The same standardized methods were used in all examinations (3 EHLS cycles and the BOSS), except as noted. Audiometric testing was conducted in a sound-treated booth with calibrated clinical audiometers according to the guidelines of the American Speech-Language-Hearing Association (10). At each examination, pure-tone air-conduction thresholds were measured for each ear at 0.5, 1, 2, 3, 4, 6, and 8 kHz. To aid in the identification of conductive hearing losses, bone-conduction thresholds were obtained at 0.5 kHz and 4 kHz at each examination, as well as at 2 kHz in the EHLS 5-year and 10-year follow-up examinations and in the BOSS. The same masking procedures were used as appropriate. Audiometric equipment was calibrated every 6 months according to the guidelines of the American National Standards Institute (11, 12). Informed consent was obtained for each participant.

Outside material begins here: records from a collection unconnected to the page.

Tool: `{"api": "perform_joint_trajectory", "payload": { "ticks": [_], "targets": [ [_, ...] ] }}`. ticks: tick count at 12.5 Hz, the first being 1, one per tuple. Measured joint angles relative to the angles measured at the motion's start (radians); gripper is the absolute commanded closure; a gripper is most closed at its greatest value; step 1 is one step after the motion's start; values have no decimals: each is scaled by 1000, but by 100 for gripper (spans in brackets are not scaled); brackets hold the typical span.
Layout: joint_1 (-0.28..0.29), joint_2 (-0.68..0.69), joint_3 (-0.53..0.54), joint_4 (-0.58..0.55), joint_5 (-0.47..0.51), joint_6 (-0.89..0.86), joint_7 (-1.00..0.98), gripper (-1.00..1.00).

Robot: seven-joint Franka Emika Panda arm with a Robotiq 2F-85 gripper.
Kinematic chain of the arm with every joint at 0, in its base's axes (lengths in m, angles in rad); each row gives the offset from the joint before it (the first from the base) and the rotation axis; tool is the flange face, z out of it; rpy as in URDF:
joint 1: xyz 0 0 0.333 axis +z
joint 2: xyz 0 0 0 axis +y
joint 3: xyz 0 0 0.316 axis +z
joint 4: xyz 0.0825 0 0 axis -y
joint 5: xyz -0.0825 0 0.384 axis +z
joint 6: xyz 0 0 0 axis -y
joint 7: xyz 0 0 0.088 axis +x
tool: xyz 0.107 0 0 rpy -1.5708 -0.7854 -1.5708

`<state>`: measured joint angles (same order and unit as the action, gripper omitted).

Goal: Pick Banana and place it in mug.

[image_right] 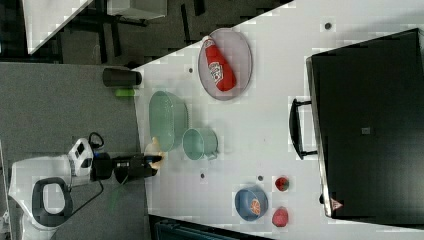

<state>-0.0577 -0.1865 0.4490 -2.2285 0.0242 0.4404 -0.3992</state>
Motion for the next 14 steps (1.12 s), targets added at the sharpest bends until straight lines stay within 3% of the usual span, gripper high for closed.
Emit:
{"api": "perform_joint_trajectory", "payload": {
  "ticks": [2,4,6,12,13,14],
  "targets": [
    [35,34,54,-6,-1,9,63,42],
    [30,60,106,-8,-30,18,194,42],
    [44,103,117,-2,3,67,271,42],
    [6,286,148,-68,7,282,415,42],
    [-6,314,150,-80,7,290,416,36],
    [-4,334,137,-84,-14,288,439,17]
  ]
}}
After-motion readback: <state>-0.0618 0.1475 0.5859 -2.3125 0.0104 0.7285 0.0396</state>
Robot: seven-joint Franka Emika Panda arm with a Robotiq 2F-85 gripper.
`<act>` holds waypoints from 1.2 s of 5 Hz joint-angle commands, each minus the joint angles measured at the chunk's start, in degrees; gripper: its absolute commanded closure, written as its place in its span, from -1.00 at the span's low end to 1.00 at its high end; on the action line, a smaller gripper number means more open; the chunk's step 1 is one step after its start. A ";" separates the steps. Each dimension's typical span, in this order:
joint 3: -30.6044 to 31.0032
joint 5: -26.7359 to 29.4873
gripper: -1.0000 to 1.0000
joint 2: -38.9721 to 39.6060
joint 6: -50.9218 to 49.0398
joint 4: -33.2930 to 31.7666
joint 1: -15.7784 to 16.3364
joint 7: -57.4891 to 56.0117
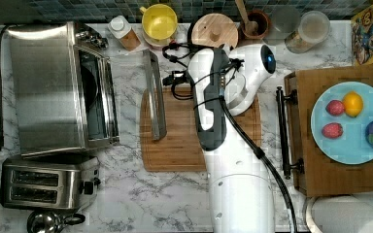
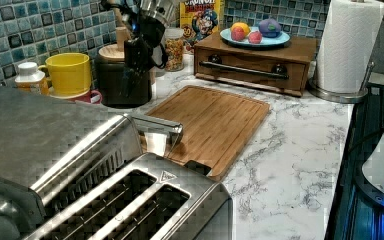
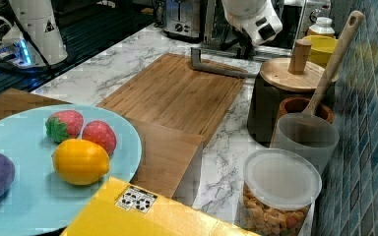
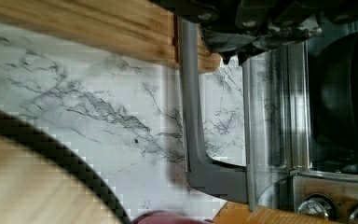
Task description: Close the oven.
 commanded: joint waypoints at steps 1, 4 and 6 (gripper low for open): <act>0.68 0.86 1.00 5.58 -0.33 9.27 1.02 2.29; -1.87 -3.41 1.00 12.01 -13.99 18.77 3.90 3.39; -0.61 -5.17 1.00 10.63 -13.32 16.61 4.20 2.73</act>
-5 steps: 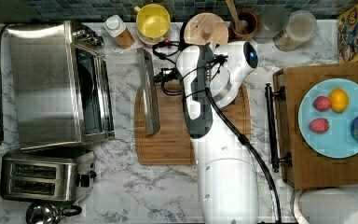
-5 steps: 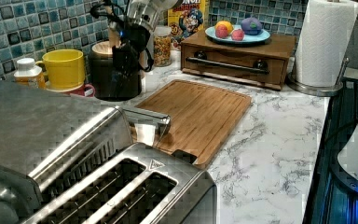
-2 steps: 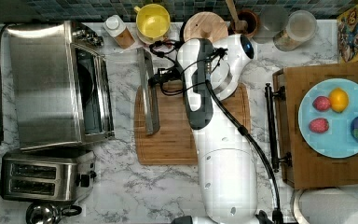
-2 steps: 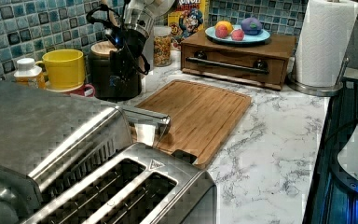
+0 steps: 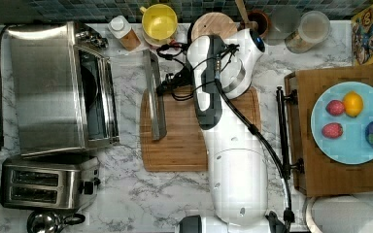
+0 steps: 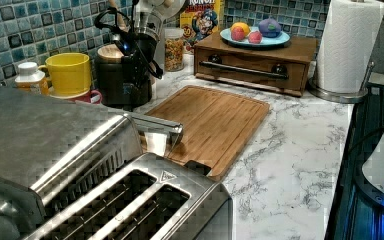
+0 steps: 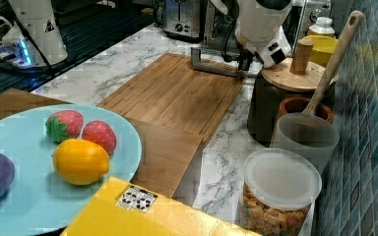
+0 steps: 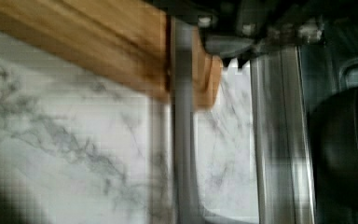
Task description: Close the oven.
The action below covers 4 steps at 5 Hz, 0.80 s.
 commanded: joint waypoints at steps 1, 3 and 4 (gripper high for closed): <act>0.76 -2.16 1.00 0.06 1.19 3.07 3.51 2.94; 1.58 -5.10 1.00 -0.54 0.66 0.54 5.02 1.67; 2.57 -3.82 1.00 -0.35 -2.77 1.08 4.74 3.04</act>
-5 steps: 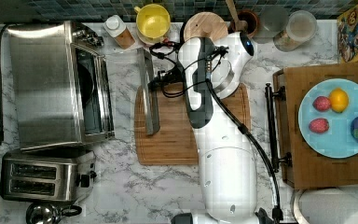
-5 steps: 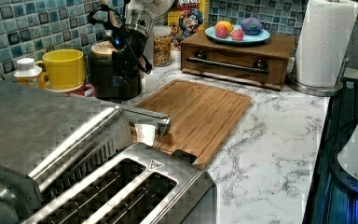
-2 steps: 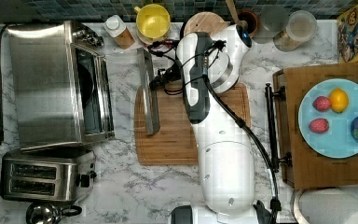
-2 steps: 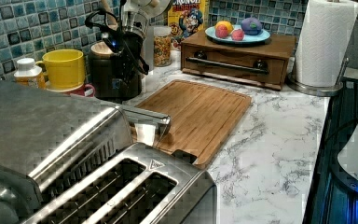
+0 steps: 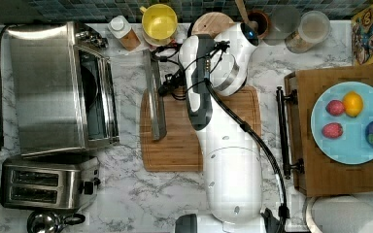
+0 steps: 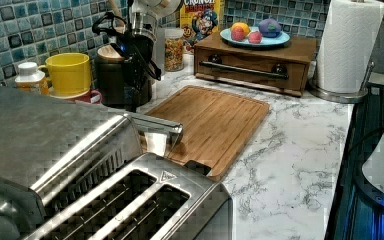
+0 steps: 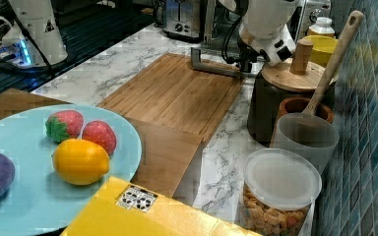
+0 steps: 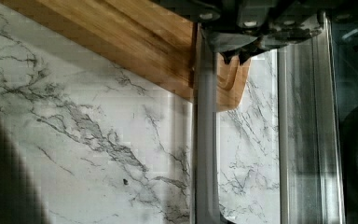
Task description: Close the oven.
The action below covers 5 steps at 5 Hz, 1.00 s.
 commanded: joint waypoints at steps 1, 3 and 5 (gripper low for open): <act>4.20 2.53 1.00 -3.28 -4.03 -2.65 3.21 2.05; 6.52 5.34 1.00 -14.03 -2.11 -9.59 3.96 2.28; 10.81 6.06 1.00 -25.97 0.17 -15.31 7.49 2.79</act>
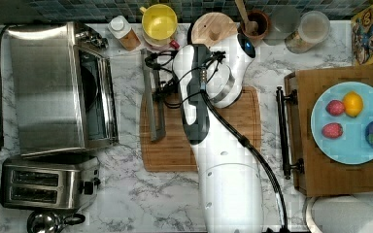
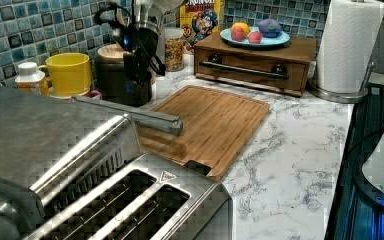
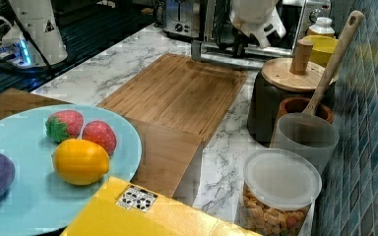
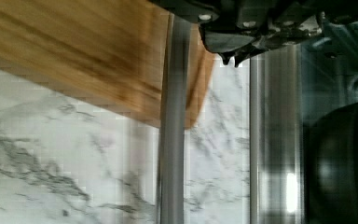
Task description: Close the oven.
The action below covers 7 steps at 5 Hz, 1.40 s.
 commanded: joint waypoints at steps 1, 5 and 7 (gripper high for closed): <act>9.76 -3.97 1.00 -20.30 3.68 -6.68 13.12 6.91; 11.62 -36.10 1.00 -28.25 24.29 -13.95 26.68 43.90; 11.83 -36.14 1.00 -28.24 24.27 -13.95 26.49 43.92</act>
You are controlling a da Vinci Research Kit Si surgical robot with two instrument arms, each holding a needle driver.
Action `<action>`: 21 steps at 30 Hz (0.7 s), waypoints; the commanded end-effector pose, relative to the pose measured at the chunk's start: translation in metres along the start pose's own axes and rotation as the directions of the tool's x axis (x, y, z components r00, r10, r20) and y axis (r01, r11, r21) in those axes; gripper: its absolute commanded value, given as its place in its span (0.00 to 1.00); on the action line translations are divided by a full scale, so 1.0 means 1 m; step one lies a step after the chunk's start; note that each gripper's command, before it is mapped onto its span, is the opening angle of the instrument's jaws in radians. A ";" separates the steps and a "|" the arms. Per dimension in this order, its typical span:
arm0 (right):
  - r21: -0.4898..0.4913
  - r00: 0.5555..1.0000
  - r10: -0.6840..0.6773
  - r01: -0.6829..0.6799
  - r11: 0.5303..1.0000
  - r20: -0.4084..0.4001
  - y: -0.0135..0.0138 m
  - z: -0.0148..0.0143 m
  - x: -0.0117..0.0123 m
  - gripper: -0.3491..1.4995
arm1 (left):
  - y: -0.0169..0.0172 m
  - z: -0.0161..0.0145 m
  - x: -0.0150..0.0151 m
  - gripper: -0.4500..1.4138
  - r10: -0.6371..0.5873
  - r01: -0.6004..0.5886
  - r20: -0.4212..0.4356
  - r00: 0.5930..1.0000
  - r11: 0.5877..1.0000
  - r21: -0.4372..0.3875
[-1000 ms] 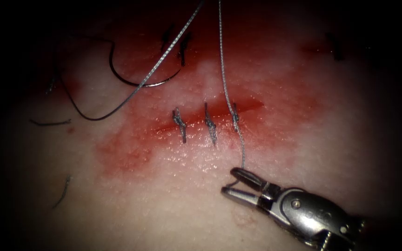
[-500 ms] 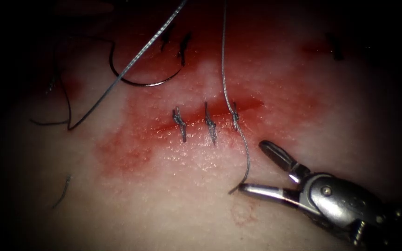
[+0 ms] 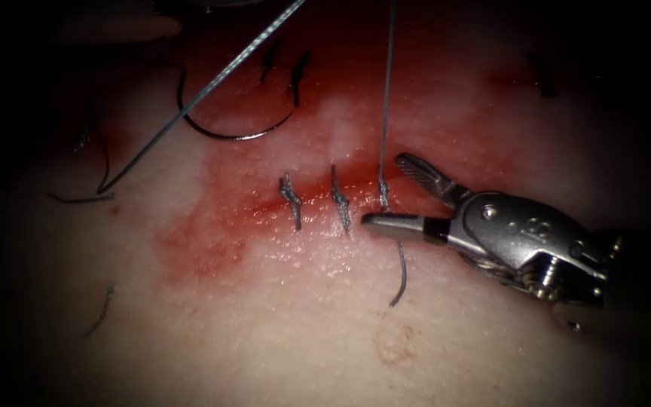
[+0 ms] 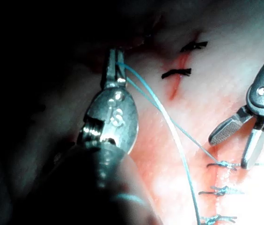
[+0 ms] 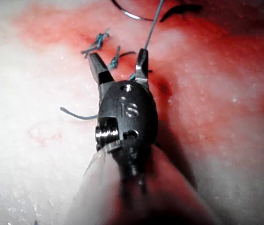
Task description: Wound Closure
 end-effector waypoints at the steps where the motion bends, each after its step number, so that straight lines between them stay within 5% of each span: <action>1: -0.005 1.000 -0.002 0.002 1.000 -0.004 0.0001 0.0015 -0.0007 0.82 | -0.0002 0.0006 -0.0004 0.00 0.003 -0.003 -0.004 1.000 1.000 -0.001; 21: 0.021 1.000 -0.024 0.025 0.999 -0.006 0.0015 0.0080 -0.0020 0.77 | 0.0008 0.0000 0.0008 0.00 0.005 -0.005 -0.006 1.000 1.000 -0.006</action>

Hearing impairment was defined as a pure-tone average of air-conduction thresholds at 0.5, 1, 2, and 4 kHz greater than 25-dB HL [hearing level] in either ear. In addition, a subgroup analysis was conducted after excluding participants with early onset of hearing impairment (self-reported onset of hearing impairment at <30 years of age), a history of ear surgery, a conductive hearing impairment which, if resolved, would leave the person with normal hearing, and asymmetric losses (difference in the pure-tone average between 2 ears larger than 20-dB HL). This subgroup excluded participants (751 observations) with patterns of hearing impairment that are not typically associated with aging.
Statistical methods
SAS software, version 9 (SAS Institute Inc., Cary, North Carolina), was used for the analyses. In a descriptive age-cohort analysis of the data, prevalence rates of hearing impairment were first assembled in a 2-way table for visualization and assessment of the effect of birth cohort on hearing impairment.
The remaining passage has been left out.